東京都心と千葉を結ぶ鉄道路線を運営し、今では成田空港アクセス特急「スカイライナー」のイメージも強い京成だが、千葉県に隣接する茨城県にも古くから進出している。関東鉄道にしても、TOB実施前から京成が約3割の株式を保有する筆頭株主だった。

■茨城の名峰を目指す

京成が茨城へ本格的に進出したのは戦後のことだが、その背景には戦前に計画された、東京と茨城の名峰・筑波山を結ぶ私鉄「筑波高速度電気鉄道」(筑波高速)の存在があったといえる。京成のターミナルである京成上野駅も、筑波高速の名残だ。

筑波高速は大正末期の1923年4月、東京の有力者で構成されるグループが鉄道敷設の許可を申請。これは翌1924年7月に却下されたが昭和初期の1927年8月に再申請し、1928年3月に日暮里―筑波山間の営業許可(地方鉄道免許)を受けた。会社は同年8月に設立され、翌1929年2月には上野―日暮里間の営業も許可されている。

そのルートを現在の地図に描いてみると、2005年に開業した常磐新線(つくばエクスプレス線)のルートとよく似ている。同線の直接の起源は戦後に国鉄が構想した「第二常磐線」などだが、戦前にも同様の計画があったのだ。
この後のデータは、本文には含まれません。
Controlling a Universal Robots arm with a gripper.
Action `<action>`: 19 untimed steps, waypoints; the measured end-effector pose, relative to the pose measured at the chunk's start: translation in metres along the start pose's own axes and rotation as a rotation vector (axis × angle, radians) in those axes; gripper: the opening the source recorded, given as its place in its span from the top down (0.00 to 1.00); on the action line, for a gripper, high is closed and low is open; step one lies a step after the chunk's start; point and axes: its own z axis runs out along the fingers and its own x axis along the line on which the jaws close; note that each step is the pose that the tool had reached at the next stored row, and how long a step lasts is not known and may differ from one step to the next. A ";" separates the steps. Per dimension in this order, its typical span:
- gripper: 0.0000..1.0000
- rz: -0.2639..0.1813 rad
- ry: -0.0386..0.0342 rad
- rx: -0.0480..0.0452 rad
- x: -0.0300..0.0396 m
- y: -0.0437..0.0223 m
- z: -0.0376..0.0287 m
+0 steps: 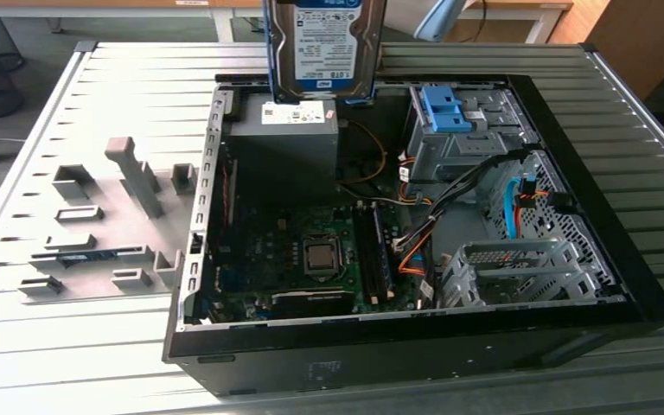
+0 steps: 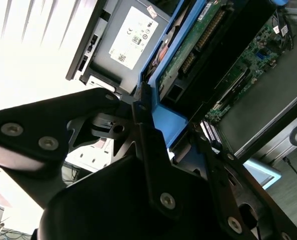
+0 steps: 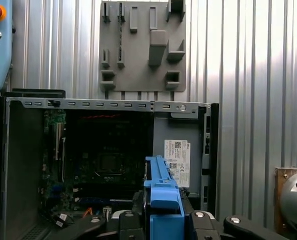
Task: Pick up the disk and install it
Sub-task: 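Pick up the disk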
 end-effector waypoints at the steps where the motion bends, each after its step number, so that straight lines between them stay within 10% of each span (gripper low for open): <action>1: 0.63 0.000 0.0002 -0.0001 0.0026 0.0000 0.0001; 11: 0.63 0.001 0.0001 0.0000 0.0280 -0.0006 0.0013; 19: 0.63 0.001 0.0000 0.0000 0.0318 -0.0238 0.0025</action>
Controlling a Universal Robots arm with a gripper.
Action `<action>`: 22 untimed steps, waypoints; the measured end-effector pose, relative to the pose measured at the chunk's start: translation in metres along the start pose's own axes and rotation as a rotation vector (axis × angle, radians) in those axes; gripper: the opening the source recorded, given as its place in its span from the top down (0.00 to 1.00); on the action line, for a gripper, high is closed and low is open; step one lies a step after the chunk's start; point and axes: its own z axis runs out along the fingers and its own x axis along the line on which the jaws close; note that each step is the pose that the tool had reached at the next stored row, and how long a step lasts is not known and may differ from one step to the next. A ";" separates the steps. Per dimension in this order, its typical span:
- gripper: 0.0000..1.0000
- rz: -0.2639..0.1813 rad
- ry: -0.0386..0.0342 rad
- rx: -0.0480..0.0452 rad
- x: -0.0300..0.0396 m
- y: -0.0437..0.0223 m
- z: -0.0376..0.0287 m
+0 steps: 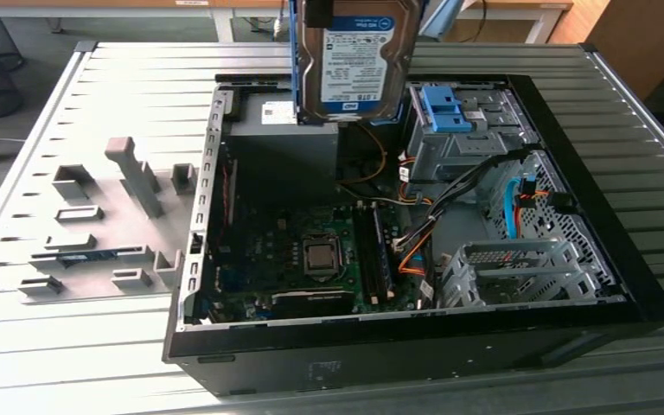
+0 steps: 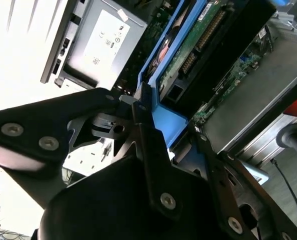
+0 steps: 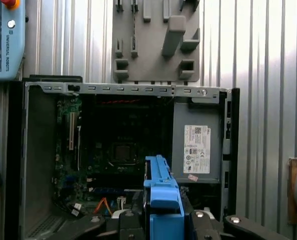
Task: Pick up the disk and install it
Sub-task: 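Pick up the disk, then insert the disk into the insertion slot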
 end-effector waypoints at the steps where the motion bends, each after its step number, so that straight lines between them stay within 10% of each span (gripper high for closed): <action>1: 0.63 0.000 0.0002 0.0000 0.0017 -0.0003 0.0005; 22: 0.63 0.000 0.0001 0.0000 0.0089 -0.0004 0.0019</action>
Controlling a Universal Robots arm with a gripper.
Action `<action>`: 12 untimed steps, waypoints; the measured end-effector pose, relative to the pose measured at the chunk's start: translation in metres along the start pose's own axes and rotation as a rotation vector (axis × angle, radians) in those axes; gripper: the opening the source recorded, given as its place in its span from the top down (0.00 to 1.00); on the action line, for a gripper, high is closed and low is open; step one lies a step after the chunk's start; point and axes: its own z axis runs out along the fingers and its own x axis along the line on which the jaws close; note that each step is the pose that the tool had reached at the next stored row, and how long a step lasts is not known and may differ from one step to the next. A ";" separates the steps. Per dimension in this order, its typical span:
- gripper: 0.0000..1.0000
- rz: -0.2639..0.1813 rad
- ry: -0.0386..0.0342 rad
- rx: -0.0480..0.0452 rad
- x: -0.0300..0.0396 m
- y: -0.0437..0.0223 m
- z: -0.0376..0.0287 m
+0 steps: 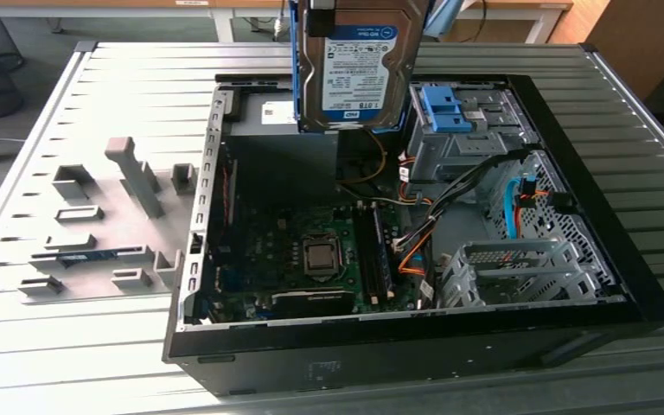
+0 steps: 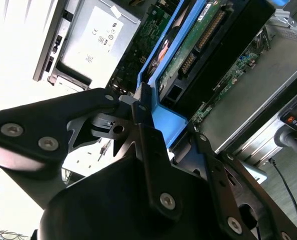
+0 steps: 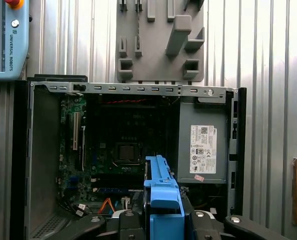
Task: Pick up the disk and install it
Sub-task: 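Insert the disk into the insertion slot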
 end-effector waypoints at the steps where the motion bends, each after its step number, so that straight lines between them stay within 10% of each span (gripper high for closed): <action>1: 0.63 0.000 0.0000 0.0000 0.0000 0.0000 0.0000; 12: 0.63 0.000 -0.0001 0.0001 0.0003 -0.0141 -0.0001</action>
なお、東京市(現在の東京都)は市内交通の市営一元化を掲げ、都心への私鉄乗り入れに反対していた。上野―日暮里間が許可されたのは異例だが、地下線で乗り入れ距離も短かく、市内交通への影響は小さいと判断されたらしい。このほか、筑波高速は梅島(東武線の西新井駅付近)から松戸や船橋に延びる支線も計画し、松戸への支線のみ1929年6月に許可された。
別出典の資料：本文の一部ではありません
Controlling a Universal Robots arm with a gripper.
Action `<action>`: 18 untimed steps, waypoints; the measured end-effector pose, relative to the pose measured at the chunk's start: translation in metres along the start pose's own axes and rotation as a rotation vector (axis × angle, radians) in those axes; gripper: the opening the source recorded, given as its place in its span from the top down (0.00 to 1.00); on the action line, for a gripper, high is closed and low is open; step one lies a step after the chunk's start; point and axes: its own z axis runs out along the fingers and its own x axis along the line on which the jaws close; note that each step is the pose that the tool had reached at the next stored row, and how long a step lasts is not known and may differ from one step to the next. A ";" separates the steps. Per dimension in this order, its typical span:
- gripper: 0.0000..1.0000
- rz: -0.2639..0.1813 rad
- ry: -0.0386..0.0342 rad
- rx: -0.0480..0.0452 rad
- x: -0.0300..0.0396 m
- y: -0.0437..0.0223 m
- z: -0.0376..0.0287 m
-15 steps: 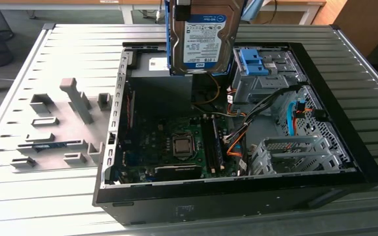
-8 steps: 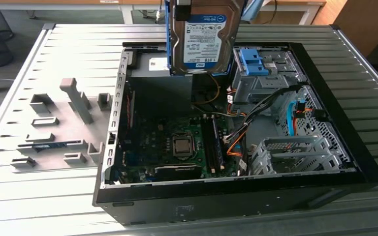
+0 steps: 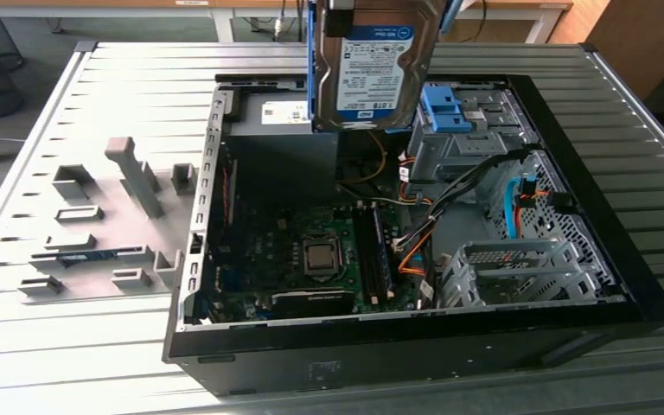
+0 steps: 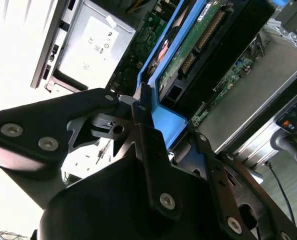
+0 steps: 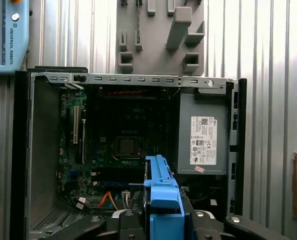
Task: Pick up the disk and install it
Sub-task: 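Insert the disk into the insertion slot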
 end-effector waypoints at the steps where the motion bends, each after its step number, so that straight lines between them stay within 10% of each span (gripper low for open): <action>1: 0.63 0.000 0.0000 -0.0001 0.0004 -0.0001 0.0000; 18: 0.63 0.000 0.0001 -0.0008 0.0234 -0.0075 -0.0001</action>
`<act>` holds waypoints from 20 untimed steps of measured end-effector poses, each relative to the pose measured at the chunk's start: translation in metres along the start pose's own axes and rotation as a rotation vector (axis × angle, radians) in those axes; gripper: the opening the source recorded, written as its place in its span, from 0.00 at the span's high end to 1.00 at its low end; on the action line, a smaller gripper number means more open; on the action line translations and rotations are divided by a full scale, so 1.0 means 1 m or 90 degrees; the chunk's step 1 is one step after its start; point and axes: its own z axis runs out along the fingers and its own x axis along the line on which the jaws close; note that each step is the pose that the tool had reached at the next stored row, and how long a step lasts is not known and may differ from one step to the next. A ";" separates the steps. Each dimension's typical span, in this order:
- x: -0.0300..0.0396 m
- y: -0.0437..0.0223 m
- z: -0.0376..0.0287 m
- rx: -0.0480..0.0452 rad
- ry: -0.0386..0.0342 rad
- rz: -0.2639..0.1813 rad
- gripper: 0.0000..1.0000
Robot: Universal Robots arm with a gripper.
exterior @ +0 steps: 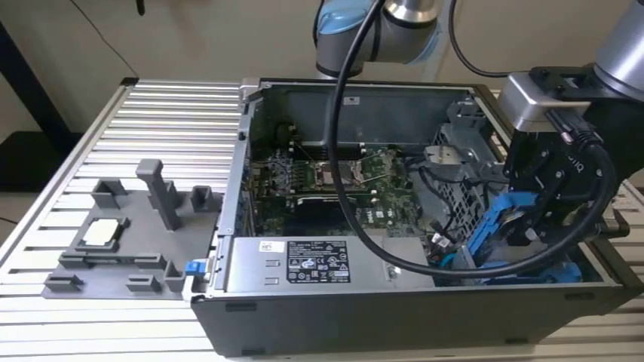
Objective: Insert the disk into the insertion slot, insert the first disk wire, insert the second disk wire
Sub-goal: 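Insert the disk into the insertion slot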
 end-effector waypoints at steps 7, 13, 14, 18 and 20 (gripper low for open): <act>-0.0005 0.0007 -0.0213 0.0001 0.0006 0.000 0.60; -0.0012 0.0015 -0.0353 0.0154 -0.0015 0.000 0.60; -0.0012 0.0019 -0.0352 0.0271 -0.0056 -0.001 0.60; -0.0014 0.0032 -0.0355 0.0724 -0.0208 -0.002 0.60; -0.0013 0.0034 -0.0350 0.0859 -0.0299 -0.003 0.60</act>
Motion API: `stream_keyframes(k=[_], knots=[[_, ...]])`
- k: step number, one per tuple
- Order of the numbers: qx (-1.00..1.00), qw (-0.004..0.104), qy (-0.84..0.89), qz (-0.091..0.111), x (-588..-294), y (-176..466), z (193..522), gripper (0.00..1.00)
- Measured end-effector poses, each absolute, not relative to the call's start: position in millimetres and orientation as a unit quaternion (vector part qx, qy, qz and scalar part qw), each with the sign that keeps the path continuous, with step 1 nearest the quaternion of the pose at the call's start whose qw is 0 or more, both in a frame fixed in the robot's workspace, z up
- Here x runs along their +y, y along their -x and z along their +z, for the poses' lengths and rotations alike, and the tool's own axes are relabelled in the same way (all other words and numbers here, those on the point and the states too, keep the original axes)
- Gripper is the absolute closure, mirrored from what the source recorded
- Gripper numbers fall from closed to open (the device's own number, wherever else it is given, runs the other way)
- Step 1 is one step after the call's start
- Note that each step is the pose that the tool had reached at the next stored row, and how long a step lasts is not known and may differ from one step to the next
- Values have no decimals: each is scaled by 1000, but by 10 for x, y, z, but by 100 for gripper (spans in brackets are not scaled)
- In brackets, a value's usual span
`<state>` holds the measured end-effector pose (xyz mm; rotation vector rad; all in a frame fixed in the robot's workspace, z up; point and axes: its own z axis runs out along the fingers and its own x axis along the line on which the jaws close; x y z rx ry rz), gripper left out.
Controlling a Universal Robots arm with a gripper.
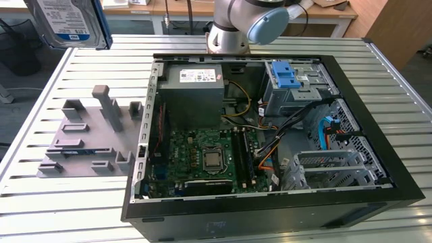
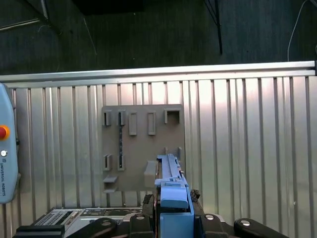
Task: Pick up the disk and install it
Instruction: 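Pick up the disk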
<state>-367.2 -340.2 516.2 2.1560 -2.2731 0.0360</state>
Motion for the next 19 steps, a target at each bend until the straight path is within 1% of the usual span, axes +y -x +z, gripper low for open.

この計画には大きな問題があった。筑波山の東側には地磁気観測所があり、人為的に作り出された電流、とくに直流電流は観測の障害になる。そのため、観測所の周辺(半径30km以内)では原則として直流電化できず、筑波高速も谷田部以北の電化は認められなかった。つくばエクスプレス線(守谷以北)のように交流方式の電化なら大きな問題はないが、戦前の日本では交流電化の実績がなかった。

■京成が強い関心示した理由

こうして計画は行き詰まり、筑波高速は会社の売却を考える。そもそも、筑波高速は鉄道を建設するつもりなどなく、国から得た鉄道建設の「権利」を別の鉄道会社に売りつけるのが目的だったという説もある。実際、会社のメンバーには「投機筋と言われる人達」(白土貞夫「双峰を目指した幻の筑波高速度電気鉄道」『鉄道ピクトリアル』2006年1月号、電気車研究会)が多かったという。